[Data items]
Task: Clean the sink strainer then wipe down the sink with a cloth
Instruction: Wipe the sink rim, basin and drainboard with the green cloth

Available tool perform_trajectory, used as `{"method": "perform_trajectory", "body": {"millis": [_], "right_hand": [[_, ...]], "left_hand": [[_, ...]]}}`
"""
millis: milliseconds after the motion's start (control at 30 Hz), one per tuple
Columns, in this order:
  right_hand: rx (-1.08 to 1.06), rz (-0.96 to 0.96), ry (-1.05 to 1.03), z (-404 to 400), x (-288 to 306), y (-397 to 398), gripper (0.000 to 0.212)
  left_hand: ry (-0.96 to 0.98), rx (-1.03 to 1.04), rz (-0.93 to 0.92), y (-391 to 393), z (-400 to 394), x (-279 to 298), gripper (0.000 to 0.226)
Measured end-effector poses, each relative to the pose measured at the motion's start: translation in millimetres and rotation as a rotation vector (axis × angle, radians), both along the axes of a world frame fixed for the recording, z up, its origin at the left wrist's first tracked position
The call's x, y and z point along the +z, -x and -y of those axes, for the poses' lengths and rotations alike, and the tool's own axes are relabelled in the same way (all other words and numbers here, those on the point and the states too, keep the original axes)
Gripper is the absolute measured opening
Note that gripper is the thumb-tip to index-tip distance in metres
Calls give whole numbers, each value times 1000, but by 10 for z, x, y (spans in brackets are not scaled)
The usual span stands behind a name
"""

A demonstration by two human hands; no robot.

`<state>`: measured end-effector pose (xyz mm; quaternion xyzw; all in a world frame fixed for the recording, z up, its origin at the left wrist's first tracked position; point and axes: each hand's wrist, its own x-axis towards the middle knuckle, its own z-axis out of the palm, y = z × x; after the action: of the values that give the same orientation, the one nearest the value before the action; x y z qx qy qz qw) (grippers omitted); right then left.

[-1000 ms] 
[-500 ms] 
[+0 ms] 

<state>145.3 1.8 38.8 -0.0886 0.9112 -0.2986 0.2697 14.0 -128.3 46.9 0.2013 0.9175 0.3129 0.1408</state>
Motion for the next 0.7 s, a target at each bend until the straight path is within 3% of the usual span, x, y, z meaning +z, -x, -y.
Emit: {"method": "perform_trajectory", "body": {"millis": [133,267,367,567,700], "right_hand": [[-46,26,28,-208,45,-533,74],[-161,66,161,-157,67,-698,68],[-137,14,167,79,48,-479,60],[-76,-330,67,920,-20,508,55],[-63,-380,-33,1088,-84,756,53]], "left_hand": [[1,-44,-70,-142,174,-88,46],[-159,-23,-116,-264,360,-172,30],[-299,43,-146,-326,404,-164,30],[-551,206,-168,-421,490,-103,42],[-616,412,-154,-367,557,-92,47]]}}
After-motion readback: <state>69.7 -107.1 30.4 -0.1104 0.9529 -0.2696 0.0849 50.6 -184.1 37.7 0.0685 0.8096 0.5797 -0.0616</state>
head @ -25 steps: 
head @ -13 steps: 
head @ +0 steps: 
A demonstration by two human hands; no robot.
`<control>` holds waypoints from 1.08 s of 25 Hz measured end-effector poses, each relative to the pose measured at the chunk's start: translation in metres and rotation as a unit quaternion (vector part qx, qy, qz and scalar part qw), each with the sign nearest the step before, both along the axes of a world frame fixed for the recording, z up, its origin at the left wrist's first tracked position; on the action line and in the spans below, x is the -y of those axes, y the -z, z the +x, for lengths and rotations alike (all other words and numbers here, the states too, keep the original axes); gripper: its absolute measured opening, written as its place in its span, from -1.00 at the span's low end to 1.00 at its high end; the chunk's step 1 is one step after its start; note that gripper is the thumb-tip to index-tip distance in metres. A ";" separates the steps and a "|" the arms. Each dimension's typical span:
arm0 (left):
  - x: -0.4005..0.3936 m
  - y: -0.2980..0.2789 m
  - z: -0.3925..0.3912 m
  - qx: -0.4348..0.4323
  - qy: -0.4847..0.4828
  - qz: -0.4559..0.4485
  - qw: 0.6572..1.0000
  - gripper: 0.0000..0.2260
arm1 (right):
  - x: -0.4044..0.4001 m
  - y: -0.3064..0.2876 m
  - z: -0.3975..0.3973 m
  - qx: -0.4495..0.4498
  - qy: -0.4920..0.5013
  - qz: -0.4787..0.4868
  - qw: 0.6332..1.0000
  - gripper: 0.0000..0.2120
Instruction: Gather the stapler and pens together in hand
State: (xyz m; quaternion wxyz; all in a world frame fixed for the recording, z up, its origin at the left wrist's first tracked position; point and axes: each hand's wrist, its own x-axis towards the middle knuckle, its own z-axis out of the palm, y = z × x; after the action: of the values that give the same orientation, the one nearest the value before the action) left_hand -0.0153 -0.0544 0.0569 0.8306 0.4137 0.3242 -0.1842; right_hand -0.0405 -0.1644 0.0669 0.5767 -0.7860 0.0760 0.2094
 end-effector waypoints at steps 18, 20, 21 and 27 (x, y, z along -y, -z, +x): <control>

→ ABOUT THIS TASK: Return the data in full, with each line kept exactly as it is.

→ RESPONSE BOX:
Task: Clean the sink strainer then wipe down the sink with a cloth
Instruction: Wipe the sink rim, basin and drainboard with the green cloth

Available tool perform_trajectory, used as `{"method": "perform_trajectory", "body": {"millis": [_], "right_hand": [[_, ...]], "left_hand": [[_, ...]]}}`
"""
millis: milliseconds after the motion's start (control at 30 Hz), one per tuple
Columns, in this order:
  right_hand: rx (-1.08 to 1.06), rz (-0.96 to 0.96), ry (-1.05 to 1.03), z (-404 to 400), x (-288 to 306), y (-397 to 398), gripper (0.000 to 0.212)
  left_hand: ry (-0.96 to 0.98), rx (-1.03 to 1.04), rz (-0.93 to 0.92), y (-391 to 393), z (-400 to 394), x (-279 to 298), gripper (0.000 to 0.226)
Measured end-effector poses, each relative to the pose measured at the motion's start: translation in millimetres and rotation as a rotation vector (axis × angle, radians), both along the axes of a world frame fixed for the recording, z up, its origin at the left wrist's first tracked position
The call's x, y and z point along the +z, -x and -y of those axes, for the poses' lengths and rotations alike, and the tool's own axes are relabelled in the same way (all other words and numbers here, those on the point and the states too, keep the original axes)
Gripper is the absolute measured opening
Note that gripper is the thumb-tip to index-tip distance in metres
Calls give whole numbers, each value times 1000, but by 10 for z, x, y (spans in brackets are not scaled)
The usual span stands behind a name
"""

A demonstration by two human hands; no robot.

`<state>`: measured end-effector pose (xyz mm; quaternion xyzw; all in a world frame fixed for the recording, z up, its origin at the left wrist's first tracked position; point and axes: each hand's wrist, its own x-axis towards the middle knuckle, its own z-axis out of the palm, y = z × x; after the action: of the values that give the same orientation, the one nearest the value before the action; x y z qx qy qz qw) (grippers omitted); right then left.

[-1000 ms] 
[-500 ms] 
[+0 ms] 

<state>145.3 1.8 38.8 -0.0886 0.9112 -0.2986 0.2697 14.0 -128.3 46.9 0.2013 0.9175 0.3129 0.1408</state>
Motion for the next 0.7 s, a target at each bend until the straight path is within 3% of the usual span, x, y, z meaning +z, -x, -y.
Emit: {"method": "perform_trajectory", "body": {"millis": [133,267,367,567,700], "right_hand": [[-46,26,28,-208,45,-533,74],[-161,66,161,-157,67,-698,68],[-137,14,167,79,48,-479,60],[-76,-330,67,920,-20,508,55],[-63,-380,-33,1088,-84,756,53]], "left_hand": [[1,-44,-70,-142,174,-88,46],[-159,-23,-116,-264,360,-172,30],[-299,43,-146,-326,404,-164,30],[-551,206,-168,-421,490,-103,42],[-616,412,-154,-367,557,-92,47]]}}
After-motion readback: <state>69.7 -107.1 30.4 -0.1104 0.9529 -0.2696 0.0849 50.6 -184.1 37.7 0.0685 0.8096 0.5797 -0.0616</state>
head @ -25 steps: 
head @ -13 steps: 
head @ +0 steps: 
A demonstration by two human hands; no robot.
`<control>` holds waypoints from 1.08 s of 25 Hz measured end-effector poses, each relative to the pose measured at the chunk's start: translation in metres and rotation as a unit quaternion (vector part qx, qy, qz and scalar part qw), each with the sign nearest the step before, both along the axes of a world frame fixed for the recording, z up, its origin at the left wrist's first tracked position; on the action line and in the spans below, x is the -y of those axes, y the -z, z the +x, for lengths and rotations alike (all other words and numbers here, the states too, keep the original axes); gripper: its absolute measured opening, written as its place in its span, from -1.00 at the span's low end to 1.00 at its high end; the chunk's step 1 is one step after its start; note that gripper is the thumb-tip to index-tip distance in metres. A ";" separates the steps and a "|" the arms. Each dimension's typical span:
arm0 (left):
  - x: -0.4005..0.3936 m
  - y: -0.2980..0.2789 m
  - z: -0.3925..0.3912 m
  - qx: -0.4348..0.4323
  - qy: -0.4847..0.4828
  - qz: -0.4559..0.4485
  - qw: 0.6572..1.0000
  - gripper: 0.0000..0.2260
arm1 (right):
  - x: -0.4044..0.4001 m
  - y: -0.3064..0.2876 m
  - z: -0.3975..0.3973 m
  - qx: -0.4495..0.4498
  - qy: -0.4920..0.5013
  - qz: -0.4787..0.4868
  - qw: 0.6332..1.0000
  - gripper: 0.0000..0.2120
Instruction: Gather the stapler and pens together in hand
State: (xyz m; quaternion wxyz; all in a world frame fixed for the recording, z up, its origin at the left wrist's first tracked position; point and axes: each hand's wrist, its own x-axis towards the middle knuckle, its own z-axis out of the palm, y = z × x; after the action: of the values that give the same orientation, the one nearest the value before the action) left_hand -0.0153 -0.0544 0.0569 0.8306 0.4137 0.3242 -0.1842; right_hand -0.0405 -0.1644 0.0669 0.5767 -0.7860 0.0760 0.2094
 end-effector waypoints at steps 18, 20, 21 and 27 (x, y, z along -y, -z, +x): <control>

The required output has been given in full.